Leur société

Anciens combattants étrangers : Une discrimination indigne

Le Conseil d'Etat a décidé, par un arrêt du 30 novembre dernier, de donner raison à la requête d'un ancien militaire sénégalais, engagé dans l'armée française de 1937 à 1959, qui demandait la revalorisation de sa pension militaire.

La décision du Conseil d'Etat représente une véritable sanction à l'égard du gouvernement, qui a maintenu la discrimination entre militaires français et étrangers, depuis la loi de novembre 1959, bloquant pensions et retraites pour les militaires étrangers. Cette loi, prise en pleine guerre d'Algérie par un Etat impérialiste aux prises avec les aspirations indépendantistes des peuples qu'il tentait de maintenir sous le joug colonial, gelait l'évolution du montant versé aux anciens combattants à partir de la date de l'indépendance de leur pays.

L'arrêt d'aujourd'hui signifie aussi que la revalorisation des pensions et retraites peut être exigée par l'ensemble des militaires étrangers intégrés à l'armée française. Quelque 85 000 personnes seraient ainsi en situation de réclamer une revalorisation et un rattrapage des arriérés. Les veuves et leurs enfants pourraient également bénéficier de cette mesure.

Au total, la dette du gouvernement français à l'égard de ces soldats et de leurs familles est estimée à quelque 10 milliards de francs. Encore faut-il que le gouvernement débourse cette somme sans plus attendre, une somme qui de toute façon ne compensera que bien mal la quarantaine d'années pendant lesquelles ces anciens soldats ont reçu des pensions dérisoires. Pour quinze ans passés dans l'armée, un ancien combattant français touche environ 2 800 francs de retraite, ce qui n'est déjà pas bien lourd, mais l'indemnité d'un Guinéen, autrefois enrôlé dans l'armée, est de 673 francs et celle d'un Tunisien ou d'un Marocain de 400 francs. S'il est reconnu invalide à 100 %, un soldat français touche une pension de 4 500 francs mensuels contre 1 500 francs à Dakar et 500 francs à Tunis. Les veuves étrangères, quant à elles, ne touchaient jusqu'à présent aucun reversement.

Lorsqu'une décision de la Cour administrative d'appel était intervenue en juillet dernier pour qualifier cette situation de discrimatoire et contraire à la Convention européenne des droits de l'homme, Fabius et le ministère de l'Economie et des Finances n'avaient rien trouvé de mieux que de saisir le Conseil d'Etat dans l'espoir qu'il s'oppose à toute révision.
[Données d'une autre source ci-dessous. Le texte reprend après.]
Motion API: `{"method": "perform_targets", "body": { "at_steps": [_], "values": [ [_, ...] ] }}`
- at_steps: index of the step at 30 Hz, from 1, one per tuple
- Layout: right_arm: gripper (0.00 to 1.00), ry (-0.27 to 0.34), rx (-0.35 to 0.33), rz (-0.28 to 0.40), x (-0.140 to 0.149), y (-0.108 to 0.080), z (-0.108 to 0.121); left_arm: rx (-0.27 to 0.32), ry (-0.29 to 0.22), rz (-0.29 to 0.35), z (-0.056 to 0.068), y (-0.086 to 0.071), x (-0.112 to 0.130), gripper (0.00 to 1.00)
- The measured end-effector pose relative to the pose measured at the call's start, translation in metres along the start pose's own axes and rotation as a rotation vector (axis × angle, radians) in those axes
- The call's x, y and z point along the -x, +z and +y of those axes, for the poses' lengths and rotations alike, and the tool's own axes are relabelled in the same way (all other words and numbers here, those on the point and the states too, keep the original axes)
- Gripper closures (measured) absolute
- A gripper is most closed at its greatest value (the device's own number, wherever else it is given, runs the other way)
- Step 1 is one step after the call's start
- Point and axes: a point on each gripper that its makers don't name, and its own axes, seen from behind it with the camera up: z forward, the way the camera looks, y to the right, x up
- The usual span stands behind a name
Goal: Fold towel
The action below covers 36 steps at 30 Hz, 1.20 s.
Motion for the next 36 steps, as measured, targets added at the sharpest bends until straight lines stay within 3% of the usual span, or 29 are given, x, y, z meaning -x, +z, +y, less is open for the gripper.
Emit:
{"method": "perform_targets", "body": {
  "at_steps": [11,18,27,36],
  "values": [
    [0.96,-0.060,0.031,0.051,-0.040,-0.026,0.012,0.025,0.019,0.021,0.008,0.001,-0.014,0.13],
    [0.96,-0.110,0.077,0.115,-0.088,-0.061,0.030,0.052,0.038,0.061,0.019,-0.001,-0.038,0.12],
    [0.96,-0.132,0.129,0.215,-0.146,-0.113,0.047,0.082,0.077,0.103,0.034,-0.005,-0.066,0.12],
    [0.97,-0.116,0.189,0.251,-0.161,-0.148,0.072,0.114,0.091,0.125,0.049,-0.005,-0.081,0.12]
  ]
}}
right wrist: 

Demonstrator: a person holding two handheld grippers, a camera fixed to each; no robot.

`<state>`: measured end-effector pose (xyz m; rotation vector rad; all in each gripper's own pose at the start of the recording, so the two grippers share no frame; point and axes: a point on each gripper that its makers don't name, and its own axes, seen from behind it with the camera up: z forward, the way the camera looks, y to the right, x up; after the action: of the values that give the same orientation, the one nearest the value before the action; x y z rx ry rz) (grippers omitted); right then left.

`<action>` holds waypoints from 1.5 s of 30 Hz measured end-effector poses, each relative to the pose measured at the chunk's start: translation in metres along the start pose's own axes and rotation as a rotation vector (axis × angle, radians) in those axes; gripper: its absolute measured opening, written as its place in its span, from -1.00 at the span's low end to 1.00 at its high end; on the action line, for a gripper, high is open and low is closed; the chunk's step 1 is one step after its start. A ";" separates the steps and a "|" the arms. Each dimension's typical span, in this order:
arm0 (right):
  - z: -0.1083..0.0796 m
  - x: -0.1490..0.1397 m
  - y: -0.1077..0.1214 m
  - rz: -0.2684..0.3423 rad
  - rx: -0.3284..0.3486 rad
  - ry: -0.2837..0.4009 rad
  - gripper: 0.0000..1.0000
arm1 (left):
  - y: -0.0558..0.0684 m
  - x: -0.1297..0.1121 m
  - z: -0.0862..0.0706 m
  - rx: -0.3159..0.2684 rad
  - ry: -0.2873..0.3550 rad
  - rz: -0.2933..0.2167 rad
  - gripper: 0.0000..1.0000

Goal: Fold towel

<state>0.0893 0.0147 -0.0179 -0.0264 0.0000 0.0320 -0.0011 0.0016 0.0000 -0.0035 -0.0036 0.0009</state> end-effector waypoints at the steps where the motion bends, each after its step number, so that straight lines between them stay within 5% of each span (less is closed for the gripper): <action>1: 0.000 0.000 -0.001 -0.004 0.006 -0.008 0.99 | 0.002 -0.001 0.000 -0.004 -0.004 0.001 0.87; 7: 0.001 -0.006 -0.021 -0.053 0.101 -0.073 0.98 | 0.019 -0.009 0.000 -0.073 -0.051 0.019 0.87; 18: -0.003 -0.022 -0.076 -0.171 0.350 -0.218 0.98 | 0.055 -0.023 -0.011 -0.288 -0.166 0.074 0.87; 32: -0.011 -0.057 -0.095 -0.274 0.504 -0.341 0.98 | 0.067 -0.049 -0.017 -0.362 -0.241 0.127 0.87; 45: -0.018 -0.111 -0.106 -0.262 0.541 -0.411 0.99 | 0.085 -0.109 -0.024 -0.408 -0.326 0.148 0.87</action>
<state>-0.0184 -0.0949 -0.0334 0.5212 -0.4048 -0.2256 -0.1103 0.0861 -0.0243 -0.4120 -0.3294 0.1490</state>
Quand il s'agit des intérêts de vieux émigrés, parfois blessés et invalides, retournés dans leur pays quand ils n'étaient pas morts dans les guerres de l'impérialisme français, les gouvernants n'ont aucune reconnaissance ni même aucune gêne à les abandonner purement et simplement, allant jusqu'à justifier les discriminations expliquant que les besoins, les niveaux de vie, sont différents et qu'il n'est donc pas nécessaire de verser autant à un ancien combattant étranger qu'à un français. Les Fabius, Jospin et leurs prédécesseurs, Mitterrand et autres, n'ont vraiment pas honte.